## WORK TO BE COMPLETED
Copy each line below that contains "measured".

## SUPPLIED DATA
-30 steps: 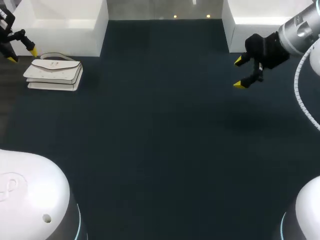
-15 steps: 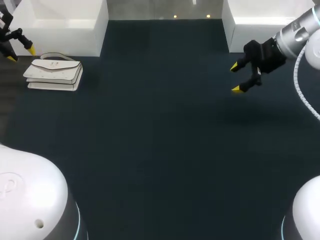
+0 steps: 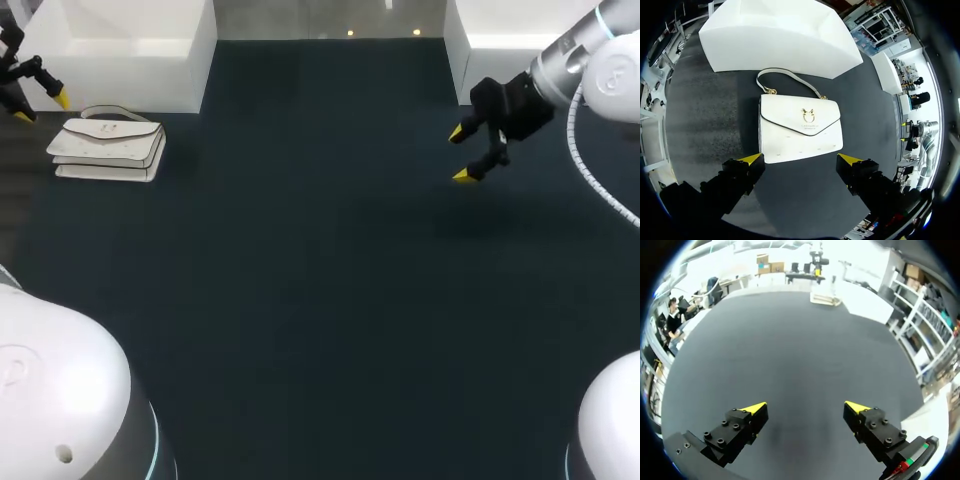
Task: Pick up the bag, open it, inspect its contents, close it, and place it on the opposite side
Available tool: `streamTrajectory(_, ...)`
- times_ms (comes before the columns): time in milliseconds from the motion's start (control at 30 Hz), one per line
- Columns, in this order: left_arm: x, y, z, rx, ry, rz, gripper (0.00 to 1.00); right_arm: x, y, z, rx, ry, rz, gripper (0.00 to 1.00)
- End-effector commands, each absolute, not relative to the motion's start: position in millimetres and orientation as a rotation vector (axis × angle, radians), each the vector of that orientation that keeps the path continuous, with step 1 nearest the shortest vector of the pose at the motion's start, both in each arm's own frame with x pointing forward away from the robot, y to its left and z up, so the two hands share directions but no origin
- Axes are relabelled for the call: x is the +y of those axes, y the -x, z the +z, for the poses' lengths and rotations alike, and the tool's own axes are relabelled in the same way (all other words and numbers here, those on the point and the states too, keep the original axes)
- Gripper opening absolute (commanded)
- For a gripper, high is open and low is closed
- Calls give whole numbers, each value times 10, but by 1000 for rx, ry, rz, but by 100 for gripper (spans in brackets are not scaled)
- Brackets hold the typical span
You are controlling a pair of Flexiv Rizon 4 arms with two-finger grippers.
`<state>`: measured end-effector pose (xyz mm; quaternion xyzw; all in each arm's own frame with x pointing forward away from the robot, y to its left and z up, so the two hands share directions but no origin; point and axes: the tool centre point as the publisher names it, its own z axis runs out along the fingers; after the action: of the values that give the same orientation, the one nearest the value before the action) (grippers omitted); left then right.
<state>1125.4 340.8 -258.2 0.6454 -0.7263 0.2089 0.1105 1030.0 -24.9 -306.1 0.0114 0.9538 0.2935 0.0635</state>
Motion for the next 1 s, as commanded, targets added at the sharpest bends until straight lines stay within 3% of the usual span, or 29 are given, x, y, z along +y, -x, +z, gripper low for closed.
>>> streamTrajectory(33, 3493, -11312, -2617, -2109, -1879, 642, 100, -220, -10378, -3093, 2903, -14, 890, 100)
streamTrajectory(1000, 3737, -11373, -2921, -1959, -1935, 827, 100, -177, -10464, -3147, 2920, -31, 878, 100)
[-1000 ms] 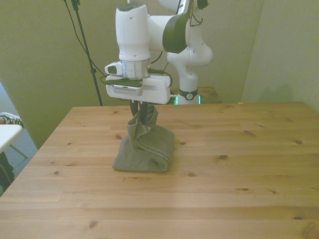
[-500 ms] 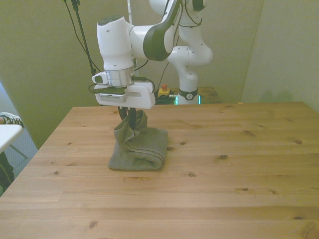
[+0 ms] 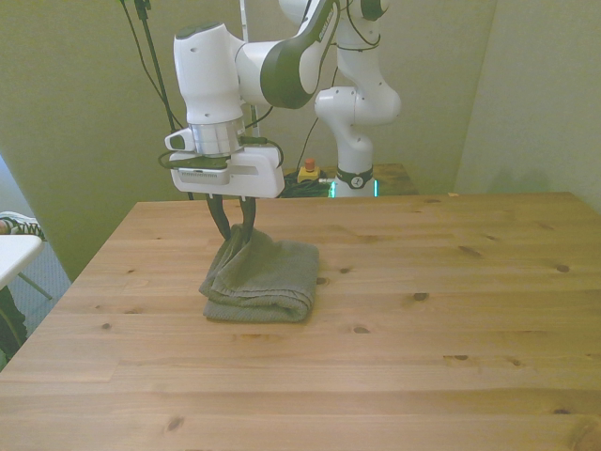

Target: Fold the towel

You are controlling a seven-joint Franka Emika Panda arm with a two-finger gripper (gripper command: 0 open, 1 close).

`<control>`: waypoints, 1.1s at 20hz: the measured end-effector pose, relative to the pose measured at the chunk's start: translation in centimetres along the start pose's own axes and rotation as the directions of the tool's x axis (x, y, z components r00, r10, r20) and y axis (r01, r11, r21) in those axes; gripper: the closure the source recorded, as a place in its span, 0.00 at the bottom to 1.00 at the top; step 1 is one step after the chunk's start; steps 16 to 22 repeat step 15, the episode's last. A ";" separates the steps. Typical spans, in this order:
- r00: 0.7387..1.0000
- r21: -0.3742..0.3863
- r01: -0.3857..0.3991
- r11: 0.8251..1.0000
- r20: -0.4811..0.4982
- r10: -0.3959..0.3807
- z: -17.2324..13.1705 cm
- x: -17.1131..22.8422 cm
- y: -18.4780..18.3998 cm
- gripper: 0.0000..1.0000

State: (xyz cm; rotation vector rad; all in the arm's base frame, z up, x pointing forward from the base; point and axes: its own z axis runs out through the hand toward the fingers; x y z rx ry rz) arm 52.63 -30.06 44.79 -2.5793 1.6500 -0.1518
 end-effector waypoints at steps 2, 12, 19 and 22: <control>1.000 0.013 0.020 1.000 -0.001 -0.020 -1.1 -1.1 -0.5 0.00; 0.997 -0.096 0.074 0.993 -0.009 -0.075 -4.7 -17.5 -3.7 0.00; 0.991 -0.119 0.135 0.984 0.001 -0.136 -5.4 -24.5 -3.2 0.00; 0.991 -0.119 0.135 0.984 0.001 -0.136 -5.4 -24.5 -3.2 0.00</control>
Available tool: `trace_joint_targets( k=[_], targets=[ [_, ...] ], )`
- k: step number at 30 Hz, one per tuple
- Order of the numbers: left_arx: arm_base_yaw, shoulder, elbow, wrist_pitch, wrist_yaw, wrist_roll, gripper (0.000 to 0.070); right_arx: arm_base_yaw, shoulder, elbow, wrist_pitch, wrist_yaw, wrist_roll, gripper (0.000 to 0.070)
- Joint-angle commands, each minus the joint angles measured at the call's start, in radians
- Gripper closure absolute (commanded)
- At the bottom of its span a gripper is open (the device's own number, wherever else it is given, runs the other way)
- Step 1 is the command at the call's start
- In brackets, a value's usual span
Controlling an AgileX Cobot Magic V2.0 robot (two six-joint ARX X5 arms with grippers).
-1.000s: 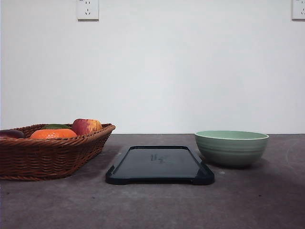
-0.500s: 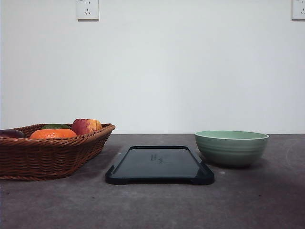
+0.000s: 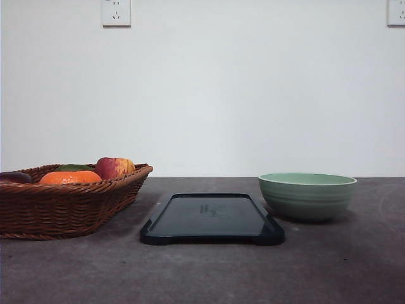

## ANSWER FOR THE TASK
`<state>`: measured end-effector pose (xyz mm; quaternion xyzw; all in each arm's own frame with x pointing forward away from the robot, y to its left and z up, so the two hands share directions but no origin; point and axes: the tool centre point as the publisher names it, its own z axis runs out along the fingers; after the action: of the values that give the same orientation, the one nearest the value before the action) (grippers omitted); left then right.
`<control>`: waypoints, 1.1s at 20hz: the measured end-effector pose, relative to the pose measured at the chunk's start: translation in centimetres along the start pose's own axes and rotation as the directions of the tool's x axis (x, y, z components r00, r10, r20) and y axis (r01, r11, r21) in those axes; gripper: the closure the source recorded, as a place in its span, 0.00 at the bottom to 1.00 at the top; step 1 is one step after the chunk's start; steps 16 to 22 repeat step 15, the episode's last. A ";" separates the steps. Typical spans, in this order:
- Joint-angle commands, each minus the joint angles measured at the call's start, in radians

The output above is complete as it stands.